TRIBUNKALTIM.CO SANGATTA - Memasuki hari keempat, Rabu (14/2), pencarian korban tenggelam kapal nelayan Tarawani Baru vs tongkang Jaya Pratama Abadi (JPA-2) di Tanjung Lampu, Desa Tanjung Mangkalihat, Kecamatan Sandaran, belum menghasilkan.

Tim susulan yang dipimpin Wabup Kasmidi Bulang bersama Danlanal Sangatta, Letkol Laut (P), Mulyan Budiarta dengan menggunakan KAL Kudungga ikut bergabung dengan tim pencarian dari Basarnas, BPBD, Kepolisian serta Pos AL Tanjung Mangkalihat.

Pencarian hari keempat difokuskan pada kawasan perairan tempat terjadinya kecelakaan laut. Dimana, menurut keterangan beberapa saksi, kapal nelayan Tarawani Baru asal Sangatta, Kabupaten Kutim, seperti ditelan bumi begitu saja.

"Pasca kecelakaan kami langsung mendapat informasi dari awak tongkang. Kapal Tarawani Baru, tertabrak dan tergilas badan tongkang di bagian kanan. Namun, saat dilakukan pencarian tidak ada bekas-bekas atau sisa perangkat kapal yang naik ke permukaan. Seperti hilang ditelan bumi saja. Dua jam kami berputar melakukan pencarian, tidak melihat tanda-tanda sama sekali," ungkap Raflesius Sappe, chief officer Tugboat Biak VI saat dikunjungi Wabup dan Danlanal di tugboatnya.

Di sela pencarian, Wabup dan Danlanal mendatangi tugboat Biak VI yang ikut melakukan pencarian.

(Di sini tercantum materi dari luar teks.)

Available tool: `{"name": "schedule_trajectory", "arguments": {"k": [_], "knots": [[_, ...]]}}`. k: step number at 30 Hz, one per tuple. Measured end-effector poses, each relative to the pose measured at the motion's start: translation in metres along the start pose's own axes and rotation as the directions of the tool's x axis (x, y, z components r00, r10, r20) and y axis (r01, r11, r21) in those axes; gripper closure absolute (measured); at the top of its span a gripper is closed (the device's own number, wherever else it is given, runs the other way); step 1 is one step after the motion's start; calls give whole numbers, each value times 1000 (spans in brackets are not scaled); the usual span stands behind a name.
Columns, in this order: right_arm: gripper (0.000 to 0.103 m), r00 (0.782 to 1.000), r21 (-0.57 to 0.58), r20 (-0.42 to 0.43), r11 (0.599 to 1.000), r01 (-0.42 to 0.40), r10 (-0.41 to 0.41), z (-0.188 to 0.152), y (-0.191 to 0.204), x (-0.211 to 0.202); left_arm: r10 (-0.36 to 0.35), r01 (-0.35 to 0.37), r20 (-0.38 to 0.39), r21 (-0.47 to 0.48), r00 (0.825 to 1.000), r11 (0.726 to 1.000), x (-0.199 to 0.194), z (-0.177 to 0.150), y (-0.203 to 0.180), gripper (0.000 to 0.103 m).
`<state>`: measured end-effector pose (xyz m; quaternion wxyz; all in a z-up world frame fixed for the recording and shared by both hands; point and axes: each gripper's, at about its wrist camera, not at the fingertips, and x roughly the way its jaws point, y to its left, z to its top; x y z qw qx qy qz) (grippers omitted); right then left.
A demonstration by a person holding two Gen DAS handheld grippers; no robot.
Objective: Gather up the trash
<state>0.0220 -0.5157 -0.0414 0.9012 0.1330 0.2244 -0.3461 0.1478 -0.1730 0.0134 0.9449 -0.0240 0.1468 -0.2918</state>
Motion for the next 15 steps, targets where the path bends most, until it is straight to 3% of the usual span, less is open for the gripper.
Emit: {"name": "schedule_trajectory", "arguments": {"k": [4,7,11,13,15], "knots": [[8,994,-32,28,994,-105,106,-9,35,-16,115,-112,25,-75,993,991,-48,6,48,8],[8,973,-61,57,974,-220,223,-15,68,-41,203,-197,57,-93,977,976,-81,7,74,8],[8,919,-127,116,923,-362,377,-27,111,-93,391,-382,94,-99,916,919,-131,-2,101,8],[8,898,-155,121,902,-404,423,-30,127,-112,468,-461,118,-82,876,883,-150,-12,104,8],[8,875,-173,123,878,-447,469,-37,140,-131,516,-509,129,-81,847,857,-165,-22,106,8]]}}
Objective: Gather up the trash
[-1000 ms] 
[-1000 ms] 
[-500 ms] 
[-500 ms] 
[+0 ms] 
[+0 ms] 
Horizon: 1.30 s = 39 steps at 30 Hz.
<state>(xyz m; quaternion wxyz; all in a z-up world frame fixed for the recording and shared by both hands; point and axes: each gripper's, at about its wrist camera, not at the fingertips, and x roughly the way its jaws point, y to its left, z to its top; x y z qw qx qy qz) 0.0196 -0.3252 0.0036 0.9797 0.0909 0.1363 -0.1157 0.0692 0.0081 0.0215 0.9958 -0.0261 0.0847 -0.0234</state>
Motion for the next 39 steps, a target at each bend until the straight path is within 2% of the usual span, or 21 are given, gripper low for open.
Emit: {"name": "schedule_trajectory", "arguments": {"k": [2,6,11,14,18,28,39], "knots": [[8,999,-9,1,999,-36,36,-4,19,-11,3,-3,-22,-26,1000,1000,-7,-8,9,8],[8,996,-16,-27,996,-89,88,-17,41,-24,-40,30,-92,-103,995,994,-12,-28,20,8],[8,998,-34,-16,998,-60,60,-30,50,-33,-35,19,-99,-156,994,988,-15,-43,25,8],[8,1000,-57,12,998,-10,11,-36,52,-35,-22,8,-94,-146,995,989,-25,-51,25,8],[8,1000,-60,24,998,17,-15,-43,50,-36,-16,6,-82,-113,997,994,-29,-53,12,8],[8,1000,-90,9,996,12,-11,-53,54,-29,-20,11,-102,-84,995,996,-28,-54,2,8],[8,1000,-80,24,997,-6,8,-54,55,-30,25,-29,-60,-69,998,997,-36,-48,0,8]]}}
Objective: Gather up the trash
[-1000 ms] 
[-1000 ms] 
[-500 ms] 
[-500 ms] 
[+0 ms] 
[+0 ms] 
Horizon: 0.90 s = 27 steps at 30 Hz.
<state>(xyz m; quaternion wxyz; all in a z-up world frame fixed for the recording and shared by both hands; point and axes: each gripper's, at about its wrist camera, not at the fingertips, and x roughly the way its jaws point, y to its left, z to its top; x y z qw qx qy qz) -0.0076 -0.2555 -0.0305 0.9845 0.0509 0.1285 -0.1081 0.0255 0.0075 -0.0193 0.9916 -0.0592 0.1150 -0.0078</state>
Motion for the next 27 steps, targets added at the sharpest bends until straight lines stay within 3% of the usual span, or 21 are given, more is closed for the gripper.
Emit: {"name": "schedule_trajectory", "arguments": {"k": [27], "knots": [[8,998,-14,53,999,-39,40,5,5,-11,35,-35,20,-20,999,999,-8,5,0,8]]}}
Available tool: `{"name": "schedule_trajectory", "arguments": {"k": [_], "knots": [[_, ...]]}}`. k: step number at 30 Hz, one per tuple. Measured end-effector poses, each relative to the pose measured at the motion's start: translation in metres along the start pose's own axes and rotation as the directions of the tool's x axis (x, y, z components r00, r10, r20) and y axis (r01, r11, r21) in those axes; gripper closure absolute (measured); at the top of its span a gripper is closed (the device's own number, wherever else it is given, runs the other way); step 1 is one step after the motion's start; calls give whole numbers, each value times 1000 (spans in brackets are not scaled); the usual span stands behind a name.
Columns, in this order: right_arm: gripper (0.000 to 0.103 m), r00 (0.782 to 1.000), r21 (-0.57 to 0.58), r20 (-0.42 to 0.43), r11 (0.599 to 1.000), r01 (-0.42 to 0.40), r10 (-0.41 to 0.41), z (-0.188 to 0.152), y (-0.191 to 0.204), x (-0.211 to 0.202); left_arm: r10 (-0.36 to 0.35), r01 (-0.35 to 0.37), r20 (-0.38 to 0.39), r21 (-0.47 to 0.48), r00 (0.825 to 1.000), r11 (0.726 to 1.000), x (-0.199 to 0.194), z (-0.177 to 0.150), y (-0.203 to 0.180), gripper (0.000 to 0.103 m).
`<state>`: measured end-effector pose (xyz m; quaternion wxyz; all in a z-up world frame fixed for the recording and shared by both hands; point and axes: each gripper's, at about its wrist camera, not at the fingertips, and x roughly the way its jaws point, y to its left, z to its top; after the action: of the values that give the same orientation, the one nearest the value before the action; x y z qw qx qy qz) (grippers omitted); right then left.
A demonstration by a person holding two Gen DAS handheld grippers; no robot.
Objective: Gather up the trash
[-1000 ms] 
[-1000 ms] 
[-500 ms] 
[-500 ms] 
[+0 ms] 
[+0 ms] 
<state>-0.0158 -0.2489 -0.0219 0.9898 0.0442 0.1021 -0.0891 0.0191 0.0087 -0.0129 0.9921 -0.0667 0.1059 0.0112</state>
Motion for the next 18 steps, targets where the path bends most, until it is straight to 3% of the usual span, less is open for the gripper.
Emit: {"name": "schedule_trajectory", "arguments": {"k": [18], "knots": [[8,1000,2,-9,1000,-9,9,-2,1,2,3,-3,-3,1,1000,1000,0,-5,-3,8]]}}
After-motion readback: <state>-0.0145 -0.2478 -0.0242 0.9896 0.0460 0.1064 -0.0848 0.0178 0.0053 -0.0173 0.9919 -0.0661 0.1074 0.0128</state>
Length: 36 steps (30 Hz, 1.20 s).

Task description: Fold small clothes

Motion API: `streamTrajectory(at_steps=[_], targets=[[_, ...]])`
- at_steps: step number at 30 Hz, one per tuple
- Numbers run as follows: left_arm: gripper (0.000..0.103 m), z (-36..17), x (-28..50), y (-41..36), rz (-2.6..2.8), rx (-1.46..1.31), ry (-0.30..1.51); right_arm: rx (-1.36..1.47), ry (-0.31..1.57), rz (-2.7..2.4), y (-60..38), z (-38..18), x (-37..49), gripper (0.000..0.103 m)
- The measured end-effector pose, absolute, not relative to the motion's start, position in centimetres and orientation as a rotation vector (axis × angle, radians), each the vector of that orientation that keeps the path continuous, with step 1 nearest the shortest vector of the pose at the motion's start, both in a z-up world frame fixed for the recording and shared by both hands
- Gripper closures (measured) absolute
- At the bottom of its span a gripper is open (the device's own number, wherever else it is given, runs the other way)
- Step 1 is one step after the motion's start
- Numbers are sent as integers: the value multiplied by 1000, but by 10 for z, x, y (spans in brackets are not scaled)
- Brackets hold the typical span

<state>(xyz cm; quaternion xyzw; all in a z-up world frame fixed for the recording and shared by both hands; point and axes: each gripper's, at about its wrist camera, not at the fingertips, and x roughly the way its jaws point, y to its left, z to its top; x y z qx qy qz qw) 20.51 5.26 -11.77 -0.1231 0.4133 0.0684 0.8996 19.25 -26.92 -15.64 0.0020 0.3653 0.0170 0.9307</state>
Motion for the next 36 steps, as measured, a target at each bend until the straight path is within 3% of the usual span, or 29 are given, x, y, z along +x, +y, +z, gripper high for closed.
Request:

Di kapal tersebut, Wabup Kasmidi Bulang bertanya informasi seputar kejadian yang menimpa tujuh awak kapal Tarawani Baru.

"Saat ada kapal nelayan, kami sempat mengubah haluan. Namun, tongkang yang ditarik berjalan lambat dan akhirnya menabrak kapal nelayan. Saat itu awak kapal nelayan yang bernama Sukri, langsung bergelantung di tali pengikat ponton. Sehingga terselamatkan dalam musibah tersebut. Sementara enam awak kapal lainnya, masih berada di dalam kapal," ujar Raflesio.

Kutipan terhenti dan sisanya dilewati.